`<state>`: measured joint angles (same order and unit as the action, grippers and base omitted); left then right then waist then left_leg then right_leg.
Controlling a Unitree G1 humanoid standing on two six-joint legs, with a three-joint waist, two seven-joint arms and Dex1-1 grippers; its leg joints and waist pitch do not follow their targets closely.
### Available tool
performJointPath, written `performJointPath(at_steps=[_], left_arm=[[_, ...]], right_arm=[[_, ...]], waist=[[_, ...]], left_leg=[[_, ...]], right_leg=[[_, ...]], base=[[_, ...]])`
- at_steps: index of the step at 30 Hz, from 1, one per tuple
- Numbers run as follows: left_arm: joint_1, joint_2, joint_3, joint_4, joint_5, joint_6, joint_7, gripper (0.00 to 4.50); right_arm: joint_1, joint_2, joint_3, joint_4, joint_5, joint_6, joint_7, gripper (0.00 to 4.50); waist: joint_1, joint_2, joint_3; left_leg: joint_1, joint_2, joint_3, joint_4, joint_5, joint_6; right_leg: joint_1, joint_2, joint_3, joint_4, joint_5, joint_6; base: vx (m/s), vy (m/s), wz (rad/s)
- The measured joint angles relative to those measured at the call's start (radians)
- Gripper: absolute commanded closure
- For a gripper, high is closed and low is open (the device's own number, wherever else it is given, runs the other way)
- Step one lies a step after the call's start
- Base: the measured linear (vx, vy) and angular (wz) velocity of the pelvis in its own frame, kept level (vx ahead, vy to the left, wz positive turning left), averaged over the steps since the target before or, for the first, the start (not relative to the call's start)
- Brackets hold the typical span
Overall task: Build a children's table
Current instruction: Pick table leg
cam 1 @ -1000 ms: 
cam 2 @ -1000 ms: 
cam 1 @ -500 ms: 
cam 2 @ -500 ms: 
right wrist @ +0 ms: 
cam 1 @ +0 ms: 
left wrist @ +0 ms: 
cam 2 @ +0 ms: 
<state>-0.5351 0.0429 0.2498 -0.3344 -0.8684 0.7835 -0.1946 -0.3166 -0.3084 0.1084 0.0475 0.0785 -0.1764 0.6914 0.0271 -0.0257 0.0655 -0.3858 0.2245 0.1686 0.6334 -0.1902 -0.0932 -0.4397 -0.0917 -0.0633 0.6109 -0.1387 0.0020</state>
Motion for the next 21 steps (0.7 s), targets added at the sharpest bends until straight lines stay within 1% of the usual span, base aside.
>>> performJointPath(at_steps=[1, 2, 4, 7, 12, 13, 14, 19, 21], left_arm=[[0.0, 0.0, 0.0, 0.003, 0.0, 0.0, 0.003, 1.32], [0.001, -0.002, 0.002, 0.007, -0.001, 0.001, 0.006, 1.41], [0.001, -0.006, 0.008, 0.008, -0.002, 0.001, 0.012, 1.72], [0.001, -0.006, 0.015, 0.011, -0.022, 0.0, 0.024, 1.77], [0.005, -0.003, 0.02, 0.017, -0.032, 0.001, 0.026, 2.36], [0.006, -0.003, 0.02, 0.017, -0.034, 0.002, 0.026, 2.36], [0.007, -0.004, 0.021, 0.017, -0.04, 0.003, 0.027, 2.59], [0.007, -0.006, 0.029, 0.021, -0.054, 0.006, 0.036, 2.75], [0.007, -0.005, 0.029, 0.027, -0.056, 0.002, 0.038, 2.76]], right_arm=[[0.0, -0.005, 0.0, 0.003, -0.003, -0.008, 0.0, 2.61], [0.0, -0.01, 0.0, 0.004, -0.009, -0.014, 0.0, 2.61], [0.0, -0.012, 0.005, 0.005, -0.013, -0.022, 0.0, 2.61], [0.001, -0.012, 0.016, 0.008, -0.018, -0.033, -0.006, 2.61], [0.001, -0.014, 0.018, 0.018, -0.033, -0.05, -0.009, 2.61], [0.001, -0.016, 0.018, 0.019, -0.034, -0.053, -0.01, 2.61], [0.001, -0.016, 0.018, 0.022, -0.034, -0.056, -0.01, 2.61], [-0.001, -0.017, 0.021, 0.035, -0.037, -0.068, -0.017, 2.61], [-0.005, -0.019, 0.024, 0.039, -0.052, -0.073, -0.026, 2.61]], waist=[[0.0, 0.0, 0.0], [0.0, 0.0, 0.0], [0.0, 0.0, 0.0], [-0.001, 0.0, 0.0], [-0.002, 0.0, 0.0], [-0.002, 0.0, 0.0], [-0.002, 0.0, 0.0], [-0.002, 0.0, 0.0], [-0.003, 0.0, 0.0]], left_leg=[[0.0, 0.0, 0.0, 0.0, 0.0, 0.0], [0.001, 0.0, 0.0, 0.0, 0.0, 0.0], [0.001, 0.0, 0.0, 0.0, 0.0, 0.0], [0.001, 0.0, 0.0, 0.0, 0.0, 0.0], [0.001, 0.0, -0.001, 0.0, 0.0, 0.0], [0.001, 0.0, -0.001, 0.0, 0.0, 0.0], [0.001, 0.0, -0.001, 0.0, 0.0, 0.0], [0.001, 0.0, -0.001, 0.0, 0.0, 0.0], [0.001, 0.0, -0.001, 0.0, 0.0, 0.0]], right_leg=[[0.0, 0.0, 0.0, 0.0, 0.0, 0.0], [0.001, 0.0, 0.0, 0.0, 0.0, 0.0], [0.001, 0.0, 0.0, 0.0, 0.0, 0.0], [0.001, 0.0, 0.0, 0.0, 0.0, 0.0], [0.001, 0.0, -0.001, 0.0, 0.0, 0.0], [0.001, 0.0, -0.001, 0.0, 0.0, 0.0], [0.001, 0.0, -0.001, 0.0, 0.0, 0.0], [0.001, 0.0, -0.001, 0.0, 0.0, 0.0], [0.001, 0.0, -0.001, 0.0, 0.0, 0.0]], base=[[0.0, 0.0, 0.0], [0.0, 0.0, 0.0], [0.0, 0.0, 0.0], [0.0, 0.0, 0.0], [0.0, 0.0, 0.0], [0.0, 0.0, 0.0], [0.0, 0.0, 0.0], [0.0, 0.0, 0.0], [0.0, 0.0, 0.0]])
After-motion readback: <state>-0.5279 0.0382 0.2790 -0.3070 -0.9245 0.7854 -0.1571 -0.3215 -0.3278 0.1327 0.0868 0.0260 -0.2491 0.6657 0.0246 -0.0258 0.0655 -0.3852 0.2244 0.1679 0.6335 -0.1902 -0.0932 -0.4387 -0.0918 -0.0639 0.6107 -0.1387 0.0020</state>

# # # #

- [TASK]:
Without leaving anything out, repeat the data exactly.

- [SOLUTION TO THE EXERCISE]:
`<state>`: measured joint angles (same order and unit as the action, grippers and base omitted); left then right then waist then left_leg then right_leg.
Controlling a Unitree G1 humanoid standing on two six-joint legs, with a three-joint waist, two seven-joint arms and Dex1-1 grippers; its leg joints and waist pitch do not follow their targets closely.
### Available tool
performJointPath, written `performJointPath(at_steps=[_], left_arm=[[_, ...]], right_arm=[[_, ...]], waist=[[_, ...]], left_leg=[[_, ...]], right_leg=[[_, ...]], base=[[_, ...]])`
- at_steps: index of the step at 30 Hz, from 1, one per tuple
- Numbers run as follows: left_arm: joint_1, joint_2, joint_3, joint_4, joint_5, joint_6, joint_7, gripper (0.00 to 4.50); right_arm: joint_1, joint_2, joint_3, joint_4, joint_5, joint_6, joint_7, gripper (0.00 to 4.50); waist: joint_1, joint_2, joint_3; left_leg: joint_1, joint_2, joint_3, joint_4, joint_5, joint_6; right_leg: joint_1, joint_2, joint_3, joint_4, joint_5, joint_6; base: vx (m/s), vy (m/s), wz (rad/s)
- The measured joint angles relative to those measured at the call's start (radians)
- Gripper: absolute commanded closure
- For a gripper, high is closed and low is open (the device's own number, wherever else it is given, runs the other way)
- Step one lies a step after the call's start
- Base: the measured linear (vx, vy) and angular (wz) velocity of the pelvis in its own frame, kept level (vx ahead, vy to the left, wz positive turning left), averaged over the steps since the target before or, for the first, the start (not relative to the call's start)
- Brackets hold the typical span
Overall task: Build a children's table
Current instruction: Pick table leg
cam 1 @ -1000 ms: 
cam 2 @ -1000 ms: 
cam 1 @ -500 ms: 
cam 2 @ -500 ms: 
right wrist @ +0 ms: 
cam 1 @ +0 ms: 
left wrist @ +0 ms: 
cam 2 @ +0 ms: 
<state>-0.5351 0.0429 0.2498 -0.3344 -0.8684 0.7835 -0.1946 -0.3166 -0.3084 0.1084 0.0475 0.0785 -0.1764 0.6914 0.0271 -0.0257 0.0655 -0.3858 0.2245 0.1686 0.6334 -0.1902 -0.0932 -0.4397 -0.0917 -0.0633 0.6109 -0.1387 0.0020</state>
Motion for the next 21 steps (0.7 s), targets added at the sharpest bends until straight lines stay within 1% of the usual span, base aside.
>>> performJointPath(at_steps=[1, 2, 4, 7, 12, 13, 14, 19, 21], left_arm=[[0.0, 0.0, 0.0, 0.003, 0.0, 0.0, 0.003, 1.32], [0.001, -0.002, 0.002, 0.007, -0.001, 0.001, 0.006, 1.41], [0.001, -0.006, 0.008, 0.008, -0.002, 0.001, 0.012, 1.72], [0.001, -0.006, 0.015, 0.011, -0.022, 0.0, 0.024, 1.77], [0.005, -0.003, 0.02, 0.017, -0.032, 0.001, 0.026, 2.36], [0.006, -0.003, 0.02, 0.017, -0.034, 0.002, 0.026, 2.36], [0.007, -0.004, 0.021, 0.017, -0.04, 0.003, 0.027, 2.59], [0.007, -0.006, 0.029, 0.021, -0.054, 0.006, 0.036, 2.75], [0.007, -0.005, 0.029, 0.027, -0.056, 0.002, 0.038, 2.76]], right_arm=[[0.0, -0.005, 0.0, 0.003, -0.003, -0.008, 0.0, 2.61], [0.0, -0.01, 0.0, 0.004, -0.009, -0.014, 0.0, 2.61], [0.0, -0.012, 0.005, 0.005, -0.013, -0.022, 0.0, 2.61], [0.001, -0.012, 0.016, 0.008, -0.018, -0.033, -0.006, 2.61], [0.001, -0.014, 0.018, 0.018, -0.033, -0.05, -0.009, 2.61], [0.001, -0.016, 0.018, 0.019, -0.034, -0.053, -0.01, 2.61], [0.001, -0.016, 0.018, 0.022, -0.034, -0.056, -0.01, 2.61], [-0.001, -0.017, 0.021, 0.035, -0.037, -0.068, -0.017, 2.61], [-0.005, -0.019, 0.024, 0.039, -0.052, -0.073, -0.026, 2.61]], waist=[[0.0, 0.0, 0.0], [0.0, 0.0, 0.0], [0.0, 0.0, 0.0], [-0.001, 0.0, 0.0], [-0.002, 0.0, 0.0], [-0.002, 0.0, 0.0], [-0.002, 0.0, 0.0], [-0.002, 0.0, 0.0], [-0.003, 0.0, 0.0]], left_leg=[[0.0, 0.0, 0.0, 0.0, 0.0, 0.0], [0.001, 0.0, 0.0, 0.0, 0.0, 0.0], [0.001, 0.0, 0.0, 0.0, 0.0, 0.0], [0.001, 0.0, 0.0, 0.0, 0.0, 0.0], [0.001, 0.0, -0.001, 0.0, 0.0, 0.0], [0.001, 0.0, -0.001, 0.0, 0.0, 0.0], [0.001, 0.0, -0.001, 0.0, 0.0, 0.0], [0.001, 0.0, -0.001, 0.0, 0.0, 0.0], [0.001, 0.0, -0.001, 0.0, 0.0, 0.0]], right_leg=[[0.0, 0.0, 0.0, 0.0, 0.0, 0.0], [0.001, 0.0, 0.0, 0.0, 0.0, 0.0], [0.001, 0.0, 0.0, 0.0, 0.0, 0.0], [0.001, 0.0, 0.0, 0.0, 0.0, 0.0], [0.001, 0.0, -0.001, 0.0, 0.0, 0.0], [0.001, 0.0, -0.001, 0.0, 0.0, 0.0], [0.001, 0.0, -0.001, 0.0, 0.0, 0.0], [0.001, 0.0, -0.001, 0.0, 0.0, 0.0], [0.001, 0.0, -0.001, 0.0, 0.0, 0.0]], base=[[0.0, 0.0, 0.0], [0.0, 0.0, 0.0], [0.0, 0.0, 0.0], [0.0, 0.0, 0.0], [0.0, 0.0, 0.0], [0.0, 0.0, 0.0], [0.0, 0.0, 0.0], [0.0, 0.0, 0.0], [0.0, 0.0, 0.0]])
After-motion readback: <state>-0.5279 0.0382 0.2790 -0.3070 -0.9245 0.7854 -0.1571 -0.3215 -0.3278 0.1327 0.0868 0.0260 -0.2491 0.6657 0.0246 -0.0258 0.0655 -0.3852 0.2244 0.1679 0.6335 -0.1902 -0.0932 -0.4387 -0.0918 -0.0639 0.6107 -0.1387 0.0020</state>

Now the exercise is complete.